Disse ainda que, quando se apercebe que acertou no CC, também desatou a correr nas escadas, que o seu vizinho do 2º andar está à porta da casa dele e disse-lhe para chamar uma ambulância, que ele disse para se ir embora, que foi a única coisa que ouviu, que não reencontrou o mulato, nem o outro, o EE, que desatou a correr, não reparou se ainda lá estava o Volkswagen.
Acrescentou que apontou sempre a arma para baixo, que, no primeiro disparo, o CC está mesmo ao pé de si e os outros disparos foram com ele ainda ao pé de si, que o CC afasta-se um pouco de si, continuou a disparar pois foi tudo muito rápido, que não consegue lembrar-se qual o disparo que o atinge, que depois do primeiro disparo, ele ainda fica de pé, não foi para casa chamar a polícia pois estava muito alcoolizado, que guardou a arma na casa de um familiar, pois não era sua, assim que a polícia pediu, deu.
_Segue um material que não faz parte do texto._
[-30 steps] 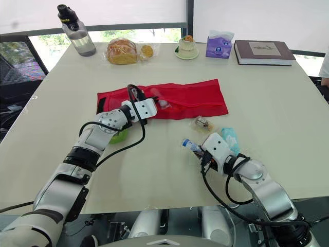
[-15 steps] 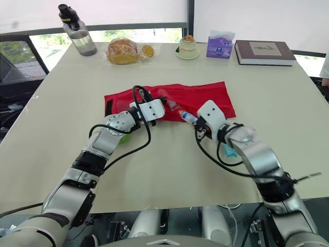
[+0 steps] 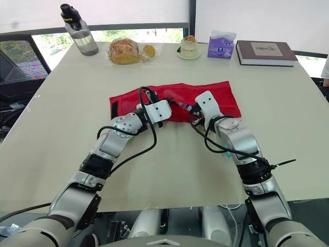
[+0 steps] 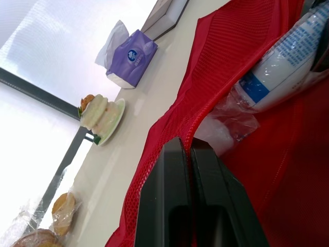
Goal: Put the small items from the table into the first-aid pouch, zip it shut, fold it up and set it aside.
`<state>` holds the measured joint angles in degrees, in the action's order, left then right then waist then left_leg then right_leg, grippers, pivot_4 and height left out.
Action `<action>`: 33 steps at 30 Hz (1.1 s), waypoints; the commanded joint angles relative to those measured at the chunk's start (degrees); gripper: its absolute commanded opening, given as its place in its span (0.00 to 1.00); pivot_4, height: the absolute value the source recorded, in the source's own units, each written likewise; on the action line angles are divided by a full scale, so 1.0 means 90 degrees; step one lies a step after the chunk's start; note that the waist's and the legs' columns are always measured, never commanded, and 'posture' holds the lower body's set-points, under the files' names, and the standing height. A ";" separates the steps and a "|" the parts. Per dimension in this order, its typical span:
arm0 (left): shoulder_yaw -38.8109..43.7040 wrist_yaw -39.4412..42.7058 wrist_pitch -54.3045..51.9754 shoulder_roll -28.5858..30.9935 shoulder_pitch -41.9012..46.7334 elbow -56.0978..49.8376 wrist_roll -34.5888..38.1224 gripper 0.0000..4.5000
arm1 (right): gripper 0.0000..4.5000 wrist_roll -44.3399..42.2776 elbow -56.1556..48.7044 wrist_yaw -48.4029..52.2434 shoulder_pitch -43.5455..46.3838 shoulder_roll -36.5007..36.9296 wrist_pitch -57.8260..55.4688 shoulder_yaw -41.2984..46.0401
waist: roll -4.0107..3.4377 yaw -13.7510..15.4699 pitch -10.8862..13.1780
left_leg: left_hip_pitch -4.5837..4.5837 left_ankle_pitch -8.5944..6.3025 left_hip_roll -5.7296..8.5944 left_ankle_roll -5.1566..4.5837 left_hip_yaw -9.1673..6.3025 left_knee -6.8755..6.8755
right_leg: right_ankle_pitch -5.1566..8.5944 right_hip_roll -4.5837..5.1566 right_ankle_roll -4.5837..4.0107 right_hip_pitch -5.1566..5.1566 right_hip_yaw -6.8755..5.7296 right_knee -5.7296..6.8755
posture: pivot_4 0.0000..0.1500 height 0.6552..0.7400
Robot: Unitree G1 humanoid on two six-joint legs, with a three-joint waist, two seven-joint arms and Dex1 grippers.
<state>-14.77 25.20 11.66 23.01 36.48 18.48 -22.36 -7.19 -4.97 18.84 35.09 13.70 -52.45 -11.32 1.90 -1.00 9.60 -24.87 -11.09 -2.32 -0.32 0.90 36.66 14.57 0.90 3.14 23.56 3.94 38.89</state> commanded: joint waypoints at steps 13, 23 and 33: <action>-0.0084 -0.0166 0.0144 -0.0112 0.0195 -0.0103 0.0003 0.00 | 0.03 0.0156 0.0475 -0.0350 0.0368 -0.0679 0.0297 -0.0076 | -0.0001 -0.0024 0.0000 | 0.0002 0.0000 0.0000 0.0000 0.0000 -0.0002 | 0.0000 -0.0001 0.0000 0.0001 0.0000 0.0000 | 1.00 1.00; -0.0058 -0.0230 0.0179 -0.0078 0.0197 -0.0037 0.0006 0.00 | 0.03 0.0206 0.0120 0.0319 0.0216 -0.0398 0.0529 -0.0532 | -0.0001 -0.0027 0.0001 | 0.0001 0.0000 0.0000 0.0000 -0.0001 -0.0004 | 0.0000 -0.0001 0.0000 0.0001 -0.0001 0.0000 | 1.00 1.00; -0.0056 -0.0297 0.0243 -0.0036 0.0242 0.0115 -0.0006 0.00 | 0.03 0.0171 -0.0787 0.0079 -0.0037 -0.0150 -0.0304 -0.0082 | -0.0001 -0.0014 0.0001 | -0.0001 0.0000 0.0000 0.0000 -0.0002 -0.0005 | 0.0000 0.0000 0.0000 0.0001 -0.0001 -0.0002 | 1.00 1.00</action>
<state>-15.85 23.48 12.60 22.45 37.06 20.44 -22.55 -5.37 -8.56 20.29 34.63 11.91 -54.08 -14.22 1.89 -1.12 9.60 -24.87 -11.09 -2.32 -0.31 0.89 36.62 14.57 0.91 3.14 23.58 3.93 38.87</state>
O arguido também referiu que o dono do ... apercebeu-se dos problemas com o segurança por causa da droga, que viu o saco na sua mão, que nunca devolveu o saco, que o dono a si não disse nada, que a droga estava muito cortada, adulterada, depois de ter provado, que uma pessoa que se agarra ao saco dos seguranças, tem de pagar, já sabia que era assim pois já tinha ido aquela casa, era cliente habitual do ..., que já tinha ido ao ... umas 10 vezes, que já lá tinha consumido estupefaciente, que lá tinha comprado, mas foram as pessoas que iam consigo é que tinham adquirido, que eram sacos de 4 ou 5 gramas.
Acrescentou que nessa noite foi ter com o ofendido CC, ele diz que só tinha 10 gramas e disse-lhe que ia experimentar e disse que era de fraca qualidade, quis devolver e é aí que começam os problemas, que tudo se passou, não na sala principal onde estão as câmaras, mas numa sala à parte, que não se lembra de ter visto o mulato no Armazém.
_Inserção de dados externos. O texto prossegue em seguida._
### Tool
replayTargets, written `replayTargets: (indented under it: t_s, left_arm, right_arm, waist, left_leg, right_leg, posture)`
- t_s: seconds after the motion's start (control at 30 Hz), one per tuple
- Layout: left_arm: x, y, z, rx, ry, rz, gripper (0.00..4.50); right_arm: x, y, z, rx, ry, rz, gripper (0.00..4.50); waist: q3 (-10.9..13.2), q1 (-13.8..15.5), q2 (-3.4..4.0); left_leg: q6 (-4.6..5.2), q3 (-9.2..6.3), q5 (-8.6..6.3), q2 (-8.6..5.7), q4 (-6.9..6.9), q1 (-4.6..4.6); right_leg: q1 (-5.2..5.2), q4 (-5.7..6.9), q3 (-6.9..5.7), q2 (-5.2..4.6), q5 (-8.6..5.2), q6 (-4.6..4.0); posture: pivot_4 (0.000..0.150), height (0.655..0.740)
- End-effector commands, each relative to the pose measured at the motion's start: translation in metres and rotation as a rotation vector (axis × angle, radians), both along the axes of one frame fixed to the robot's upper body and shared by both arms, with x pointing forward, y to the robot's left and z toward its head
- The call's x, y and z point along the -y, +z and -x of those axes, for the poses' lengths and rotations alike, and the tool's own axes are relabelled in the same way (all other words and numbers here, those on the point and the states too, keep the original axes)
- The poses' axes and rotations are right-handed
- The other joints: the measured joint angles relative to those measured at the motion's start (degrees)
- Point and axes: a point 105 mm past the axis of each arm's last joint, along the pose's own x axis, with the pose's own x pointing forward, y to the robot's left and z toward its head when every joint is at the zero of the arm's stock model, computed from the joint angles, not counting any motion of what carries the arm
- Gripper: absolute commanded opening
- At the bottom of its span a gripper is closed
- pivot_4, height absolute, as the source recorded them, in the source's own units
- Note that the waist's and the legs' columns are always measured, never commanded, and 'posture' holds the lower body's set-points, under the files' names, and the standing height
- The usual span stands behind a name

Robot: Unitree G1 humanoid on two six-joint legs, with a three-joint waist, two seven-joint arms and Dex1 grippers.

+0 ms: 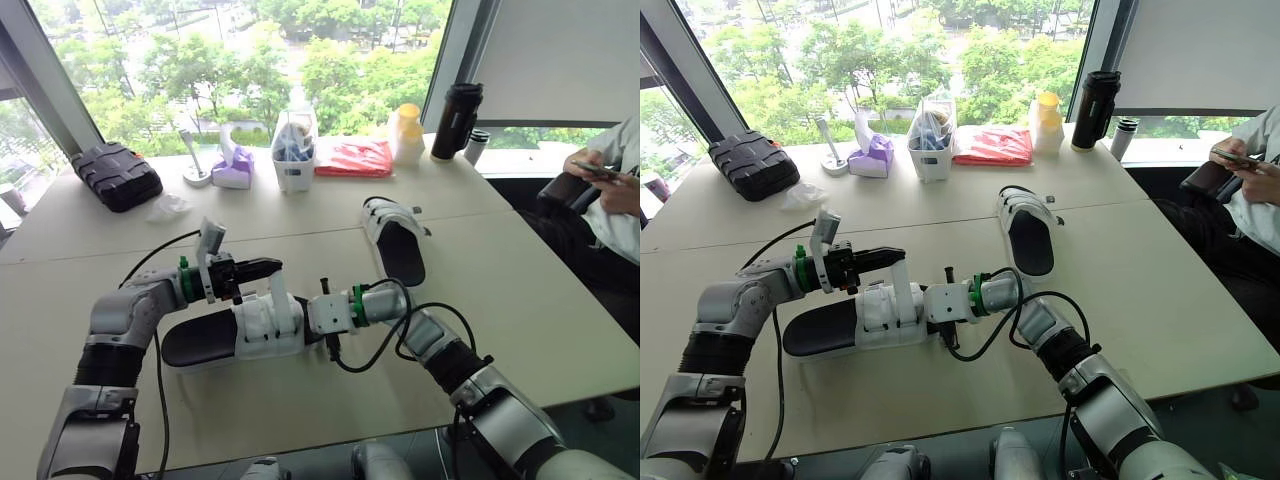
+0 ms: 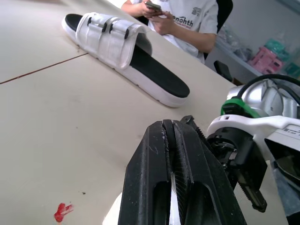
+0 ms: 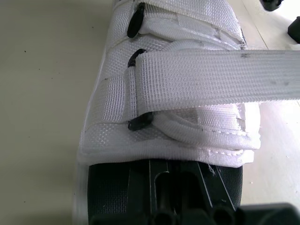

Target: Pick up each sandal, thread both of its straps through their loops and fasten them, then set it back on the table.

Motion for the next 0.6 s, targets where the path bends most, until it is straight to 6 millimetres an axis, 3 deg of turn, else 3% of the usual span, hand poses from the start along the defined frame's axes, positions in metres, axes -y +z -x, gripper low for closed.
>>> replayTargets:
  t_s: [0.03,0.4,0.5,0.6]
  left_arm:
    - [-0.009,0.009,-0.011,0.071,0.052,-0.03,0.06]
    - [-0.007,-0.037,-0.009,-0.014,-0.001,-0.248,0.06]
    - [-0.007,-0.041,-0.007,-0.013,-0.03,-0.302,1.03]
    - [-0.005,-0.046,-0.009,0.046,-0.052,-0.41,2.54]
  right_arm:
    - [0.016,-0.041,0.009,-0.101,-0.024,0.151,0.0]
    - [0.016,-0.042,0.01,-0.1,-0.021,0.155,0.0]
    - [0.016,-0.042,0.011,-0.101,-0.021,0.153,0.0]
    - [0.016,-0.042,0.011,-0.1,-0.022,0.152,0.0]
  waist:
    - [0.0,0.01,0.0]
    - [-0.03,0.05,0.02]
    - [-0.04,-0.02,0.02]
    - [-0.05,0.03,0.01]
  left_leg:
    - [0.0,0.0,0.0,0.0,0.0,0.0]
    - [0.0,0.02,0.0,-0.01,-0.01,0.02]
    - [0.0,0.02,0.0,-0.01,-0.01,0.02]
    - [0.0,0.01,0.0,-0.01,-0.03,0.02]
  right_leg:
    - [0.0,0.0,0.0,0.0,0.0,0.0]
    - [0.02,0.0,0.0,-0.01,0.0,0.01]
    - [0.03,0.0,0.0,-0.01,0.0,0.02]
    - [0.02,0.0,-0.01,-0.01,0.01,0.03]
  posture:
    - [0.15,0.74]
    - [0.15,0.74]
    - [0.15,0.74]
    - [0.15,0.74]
Disse ainda que foi de elevador até ao 6º andar com o Sr. CC e subiram os 3 pelas escadas do 6º para o 7º, que gritou para a sua esposa não abrir a porta de casa, não conseguindo explicar porque não gritou para ela chamar a polícia.
Acrescentou que queria consumir e não pagar, pois a cocaína estava muito cortada, que deu 70 euros a esse senhor, pois era o único dinheiro que tinha, que não foi levado a casa para receberem os 100 euros, que no ... não se tem de pagar consumo à entrada, que acha que a droga era do mulato, pois eles discutiram à sua frente, quando parou a carrinha ao pé do Volkswagen, que o careca da carrinha diz que o problema era do CC e do mulato.
O arguido referiu ainda que a sua esposa abriu a porta e vai buscar o dinheiro, fechando a porta e depois abre só um bocadinho e dá-lhe o dinheiro, várias notas os indivíduos permitem isso, não tentaram empurrar a porta., que deu o dinheiro ao CC e ele conta o dinheiro, já a sua esposa estava com a porta fechada, que quando o CC se apercebe de que o dinheiro não chegava é que foi o pior, o mulato sobe o patamar e vem de arma apontada, que pega a arma do chão quando vêm os dois para cima de si e a arma cai ao chão, que quando partem os dois para cima de si é que ocorrem os disparos.
Disse também que, depois dos disparos, o CC fica agarrado ao corrimão e foi-se embora quando ele estava assim, que não viu ninguém no exterior do prédio quando saiu, que o EE tinha ficado à porta do prédio e depois já não o viu e que saiu de costas para o prédio, do lado esquerdo, nem sequer viu o carro.
Acrescentou que a sua intenção era fugir, quando levou a arma, entrou em pânico, que acha que a sua mulher não viu o mulato, que quando pega na arma do chão, tenta disparar para se defender, apontando para o chão, que da maneira como estava não teve mais raciocínio e que os disparos foram de frente.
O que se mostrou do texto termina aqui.